Ontem, ao chegar da academia onde malho diuturnamente, por volta das seis da tarde, quase dezembro ao meio, hoje é dia quinze, parei um pouco para pensar na vida que tenho levado.

Do trabalho à academia, do consultório a uma unidade de atendimento do sistema único de saúde, local conturbado, lotado de doentes à procura de uma cura que, na maioria das vezes não vem, e continuam seus périplos esmolante de déu em déu, sem solução aparente, esperando que um dia, bendito dia, a saúde pública melhore. Mera esperança vã.

Ontem, assim que tomei uma ducha morna no chuveiro de box espaçoso, ali cabem mais de duas pessoas, já de pijama peça única para tentar conciliar o sono, usei o celular para uma breve conversa com o valente guerreiro que hoje cuida da saúde da minha roça.

Do outro lado da linha uma voz preocupada me disse, soturnamente: “Doutor Paulo, infelizmente não tenho boas notícias. Seu cavalinho inteiro, do mesmo nome do seu neto, Theo, varou a cerca divisória entre a sua propriedade e outra, junto a sua mãe, que não ficou prenha como a gente supunha, apesar do pagamento de quinhentos reais que o senhor desembolsou ao dono do garanhão negro, acabou recebendo um coice num dos olhos, se não me engano o direito, e ficou cego daquela banda. Eu os trouxe volta ao pasto onde deveriam estar. Aquele perto da casa beira- lago, ligado a outra casa, onde moro, por uma estrada que, graças às chuvas que caem sem parar, fica cada vez mais intransitável. Não bastante tamanho prejuízo, o mesmo cavalo lindo, com um futuro promissor, ao qual foi oferecido um preço de compra de mais de dez mil reais, agora vale menos da metade. Ah!, já ia me esquecendo da Milena, a sua vaca baldeira, a melhor do curral, perdeu uma das tetas na cerca de arame farpado, além de ter sido picada por cobra peçonhenta, agora jaz deitada perto do curral. Antes de cair a ligação ainda ouvi, da sua boca agourenta, outra notícia ruim: a casa que o senhor está construindo, devido à chuva da semana passada, teve os alicerces afundados, e precisa urgente de reparo. Nem sequer imagino o prejuízo, deve ser alto, da altura do prédio onde o senhor trabalha duro, para sustentar tantos e tantos percalços, que nem imagino quantos serão”.

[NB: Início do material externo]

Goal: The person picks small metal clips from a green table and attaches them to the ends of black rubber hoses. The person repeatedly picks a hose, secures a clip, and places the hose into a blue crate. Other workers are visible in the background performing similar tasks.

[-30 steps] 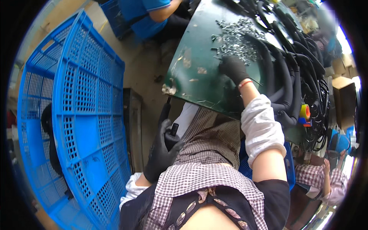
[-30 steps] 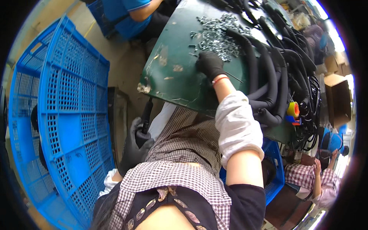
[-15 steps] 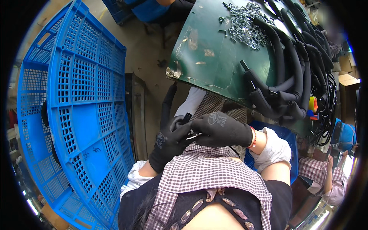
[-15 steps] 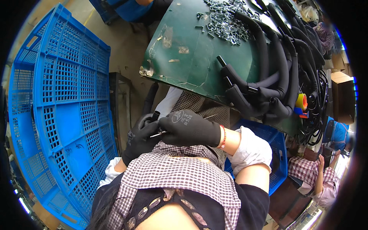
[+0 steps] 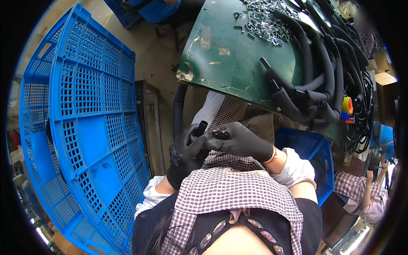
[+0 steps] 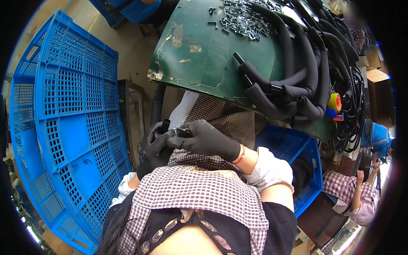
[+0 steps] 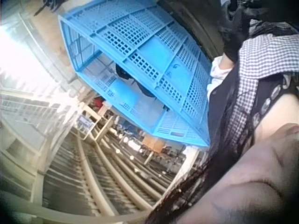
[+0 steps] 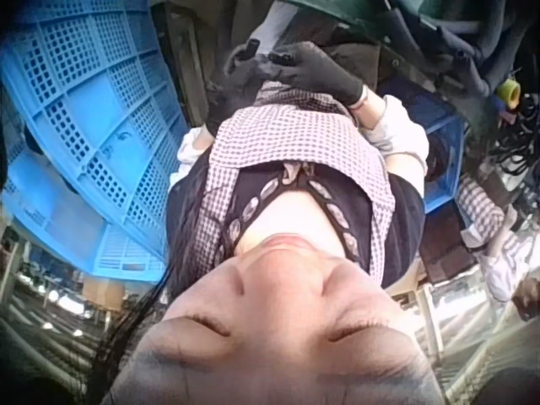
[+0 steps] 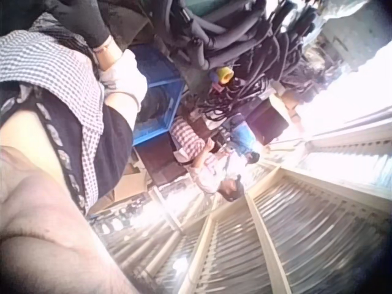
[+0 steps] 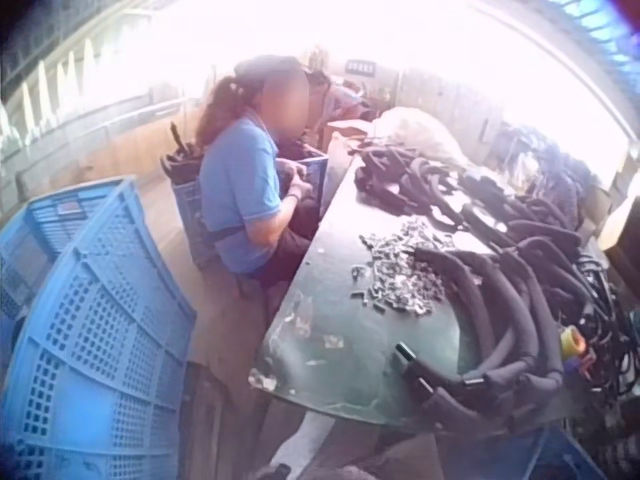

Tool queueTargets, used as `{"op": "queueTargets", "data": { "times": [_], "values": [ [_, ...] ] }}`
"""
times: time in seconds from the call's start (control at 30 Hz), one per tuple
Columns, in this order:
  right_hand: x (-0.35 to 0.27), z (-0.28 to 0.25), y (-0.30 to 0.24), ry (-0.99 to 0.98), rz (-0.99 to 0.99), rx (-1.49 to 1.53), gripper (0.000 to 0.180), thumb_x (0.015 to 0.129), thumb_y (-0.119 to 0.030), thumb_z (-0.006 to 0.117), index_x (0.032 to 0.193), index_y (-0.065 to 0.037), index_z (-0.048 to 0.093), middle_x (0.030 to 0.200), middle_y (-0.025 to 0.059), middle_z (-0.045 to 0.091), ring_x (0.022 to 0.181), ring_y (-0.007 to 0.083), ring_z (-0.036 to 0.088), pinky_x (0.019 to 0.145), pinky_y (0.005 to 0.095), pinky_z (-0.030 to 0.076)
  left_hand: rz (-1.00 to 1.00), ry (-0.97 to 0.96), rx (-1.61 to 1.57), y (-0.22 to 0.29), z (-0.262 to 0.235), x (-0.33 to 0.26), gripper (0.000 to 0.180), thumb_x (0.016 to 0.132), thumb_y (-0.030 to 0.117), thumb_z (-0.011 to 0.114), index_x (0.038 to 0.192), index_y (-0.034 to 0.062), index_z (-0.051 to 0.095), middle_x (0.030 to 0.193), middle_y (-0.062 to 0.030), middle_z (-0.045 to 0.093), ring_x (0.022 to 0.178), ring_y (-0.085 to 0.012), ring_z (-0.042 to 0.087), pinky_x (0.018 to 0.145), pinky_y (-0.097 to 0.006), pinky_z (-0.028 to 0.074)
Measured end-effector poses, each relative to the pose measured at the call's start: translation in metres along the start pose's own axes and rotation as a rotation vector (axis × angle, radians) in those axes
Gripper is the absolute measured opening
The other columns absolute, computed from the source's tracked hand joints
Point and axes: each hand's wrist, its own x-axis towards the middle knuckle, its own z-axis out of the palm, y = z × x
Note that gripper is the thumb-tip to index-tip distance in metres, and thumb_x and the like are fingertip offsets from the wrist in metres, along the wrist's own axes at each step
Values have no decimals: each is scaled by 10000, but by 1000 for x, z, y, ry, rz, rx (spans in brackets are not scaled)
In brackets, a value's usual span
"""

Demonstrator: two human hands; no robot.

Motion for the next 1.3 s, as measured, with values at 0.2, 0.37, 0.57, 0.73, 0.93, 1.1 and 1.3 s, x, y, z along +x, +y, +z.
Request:
{"op": "queueTargets", "data": {
  "times": [0.2,0.37,0.57,0.73,0.93,1.1,1.3],
  "values": [
    [0,-1,-2,-27,122,186,281,870,-217,732,1018,13,669,831,-4,671,752,42,554,680,227,471,37,7,29,1,1,0,354,766,163,760,1106,103,684,1130,-200,618,964,-357,654,767,-399,545],
    [-1,-2,-4,17,83,128,296,833,-252,759,958,7,686,801,30,682,718,81,590,683,262,485,48,8,43,1,3,-4,373,706,81,813,1056,61,688,1146,-212,616,972,-336,669,765,-368,549],
    [-6,-8,-3,9,84,253,276,812,-208,779,962,10,701,808,57,698,744,96,618,711,250,492,27,-63,41,3,3,-3,398,742,161,777,1128,131,684,1086,-182,636,920,-328,668,772,-387,549],
    [-13,-31,-6,80,64,270,327,802,-128,783,1081,13,688,900,58,710,796,99,621,776,253,510,-197,-1,-190,14,9,-4,509,763,179,793,1207,17,605,1015,-200,654,894,-322,673,788,-391,542],
    [-6,-42,-15,7,71,-24,337,774,-164,822,1048,-3,712,858,49,716,737,86,605,720,237,503,-114,-108,-210,7,13,-8,554,759,147,802,1218,-52,565,985,-196,656,780,-260,680,687,-348,541],
    [-1,-49,-15,-115,79,-110,334,778,-186,817,1051,-22,717,822,42,716,686,80,588,677,233,495,-8,-111,-197,1,18,-17,524,761,115,794,1204,-60,574,989,-198,663,722,-245,684,642,-330,546],
    [5,-56,-18,-212,102,-282,359,768,-201,821,1071,-35,720,830,73,724,656,106,604,635,263,500,-6,-168,-205,-10,27,-29,532,748,138,800,1199,-40,582,981,-216,671,808,-304,698,682,-373,561]
  ]
}}
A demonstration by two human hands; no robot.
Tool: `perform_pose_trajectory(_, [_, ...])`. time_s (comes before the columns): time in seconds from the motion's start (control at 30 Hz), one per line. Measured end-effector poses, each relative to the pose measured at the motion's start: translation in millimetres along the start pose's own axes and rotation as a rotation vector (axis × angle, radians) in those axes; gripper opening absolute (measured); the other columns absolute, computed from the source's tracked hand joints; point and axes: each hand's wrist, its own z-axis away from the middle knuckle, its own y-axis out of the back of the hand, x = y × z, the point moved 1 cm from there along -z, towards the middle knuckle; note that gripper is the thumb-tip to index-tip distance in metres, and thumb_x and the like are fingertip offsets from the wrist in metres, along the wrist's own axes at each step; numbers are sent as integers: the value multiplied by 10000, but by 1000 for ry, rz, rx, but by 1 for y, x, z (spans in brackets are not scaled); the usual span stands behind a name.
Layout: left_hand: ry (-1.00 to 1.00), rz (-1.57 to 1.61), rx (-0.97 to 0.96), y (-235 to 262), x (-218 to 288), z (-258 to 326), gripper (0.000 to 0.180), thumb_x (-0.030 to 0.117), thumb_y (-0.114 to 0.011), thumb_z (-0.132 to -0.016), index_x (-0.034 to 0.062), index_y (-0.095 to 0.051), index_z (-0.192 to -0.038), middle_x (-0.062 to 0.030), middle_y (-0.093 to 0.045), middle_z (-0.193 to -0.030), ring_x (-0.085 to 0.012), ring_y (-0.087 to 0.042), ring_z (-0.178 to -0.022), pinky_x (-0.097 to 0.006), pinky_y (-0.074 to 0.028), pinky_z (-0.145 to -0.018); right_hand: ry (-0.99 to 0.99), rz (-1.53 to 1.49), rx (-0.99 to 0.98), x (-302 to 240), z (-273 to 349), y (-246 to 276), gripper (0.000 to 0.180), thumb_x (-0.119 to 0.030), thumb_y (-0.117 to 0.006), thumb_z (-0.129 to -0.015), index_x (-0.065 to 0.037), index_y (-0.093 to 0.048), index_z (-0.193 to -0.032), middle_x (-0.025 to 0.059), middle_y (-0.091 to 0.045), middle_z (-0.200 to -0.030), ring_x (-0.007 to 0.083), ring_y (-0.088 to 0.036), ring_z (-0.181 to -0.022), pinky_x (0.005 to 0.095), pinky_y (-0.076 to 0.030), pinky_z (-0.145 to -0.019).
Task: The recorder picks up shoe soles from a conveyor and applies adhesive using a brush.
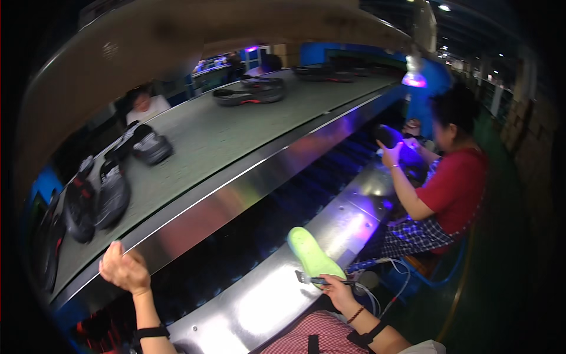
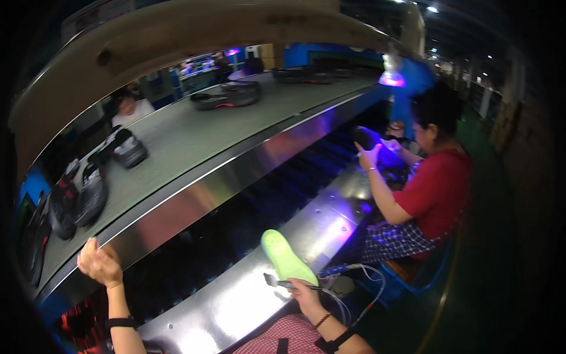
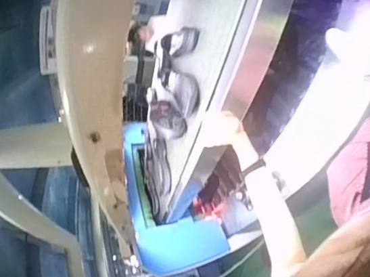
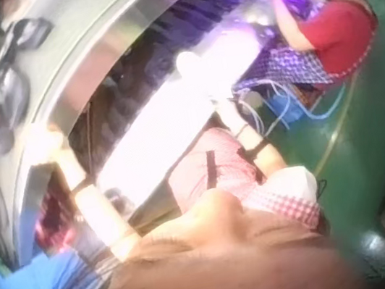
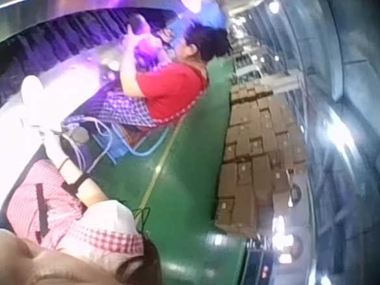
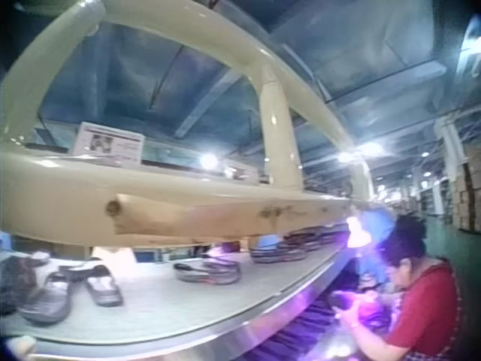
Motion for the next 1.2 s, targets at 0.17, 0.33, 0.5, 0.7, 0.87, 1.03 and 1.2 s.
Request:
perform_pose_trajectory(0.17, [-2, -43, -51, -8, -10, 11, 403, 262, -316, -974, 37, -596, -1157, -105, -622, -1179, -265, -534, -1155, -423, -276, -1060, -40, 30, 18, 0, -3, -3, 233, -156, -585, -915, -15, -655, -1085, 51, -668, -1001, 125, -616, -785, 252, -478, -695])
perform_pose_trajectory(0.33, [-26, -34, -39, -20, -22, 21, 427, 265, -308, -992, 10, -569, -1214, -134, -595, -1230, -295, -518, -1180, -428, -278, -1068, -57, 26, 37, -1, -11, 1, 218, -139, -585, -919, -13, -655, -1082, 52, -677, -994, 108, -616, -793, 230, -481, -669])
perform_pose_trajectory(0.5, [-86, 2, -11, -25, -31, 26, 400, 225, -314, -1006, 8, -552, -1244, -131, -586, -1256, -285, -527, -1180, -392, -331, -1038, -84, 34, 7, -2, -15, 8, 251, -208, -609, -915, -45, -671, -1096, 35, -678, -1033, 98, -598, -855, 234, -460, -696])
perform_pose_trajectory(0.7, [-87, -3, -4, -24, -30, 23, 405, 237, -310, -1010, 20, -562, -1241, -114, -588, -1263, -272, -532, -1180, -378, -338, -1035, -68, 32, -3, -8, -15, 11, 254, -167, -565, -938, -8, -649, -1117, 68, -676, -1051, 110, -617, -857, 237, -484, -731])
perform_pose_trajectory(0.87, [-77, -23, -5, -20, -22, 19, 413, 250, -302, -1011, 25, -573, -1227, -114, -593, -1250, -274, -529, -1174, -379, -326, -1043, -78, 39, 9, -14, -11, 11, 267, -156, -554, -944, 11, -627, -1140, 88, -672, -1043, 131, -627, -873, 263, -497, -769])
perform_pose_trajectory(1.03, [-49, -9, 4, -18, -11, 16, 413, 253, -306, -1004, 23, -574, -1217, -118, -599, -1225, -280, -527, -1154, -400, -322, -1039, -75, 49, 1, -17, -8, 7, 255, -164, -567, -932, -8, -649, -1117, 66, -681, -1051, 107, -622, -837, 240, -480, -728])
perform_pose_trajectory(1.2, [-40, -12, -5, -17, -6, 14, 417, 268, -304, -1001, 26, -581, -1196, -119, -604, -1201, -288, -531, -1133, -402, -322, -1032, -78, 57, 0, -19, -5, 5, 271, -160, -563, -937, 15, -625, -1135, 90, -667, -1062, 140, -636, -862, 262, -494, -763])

Assim que o celular deixou de vociferar contrariedades péssimas voltei a televisão. Era o noticiário das nove. Quando o âncora apenas comentava, an passant, sobre a crise, sobre o desemprego, sobre a violência desmedida, sobre os assaltos aos cofres públicos, sobre as politiquices imparáveis, sobre o estado catastrófico das estradas que cortam de norte ao sul o país, sobre as enchentes em toda parte, sobre a seca no nordeste, sobre o acidente que ceifou vidas novas, sobre as balas perdidas nas grandes cidades, como exemplo maior cito o Rio de Janeiro, sobre uma infinidade de novidades péssimas, as boas ele sonegava ou não existiam de fato e de direito.

Depois que desliguei a TV, já tentando fechar os olhos, sem um pingo de sono, também com tanto estresse de final de ano, foi que pensei nas lutas inglórias de um cotidiano adverso, e por vezes cruel.

Por este motivo não tenho conseguido dormir em paz. Assim como tantos e tantos outros brasileiros.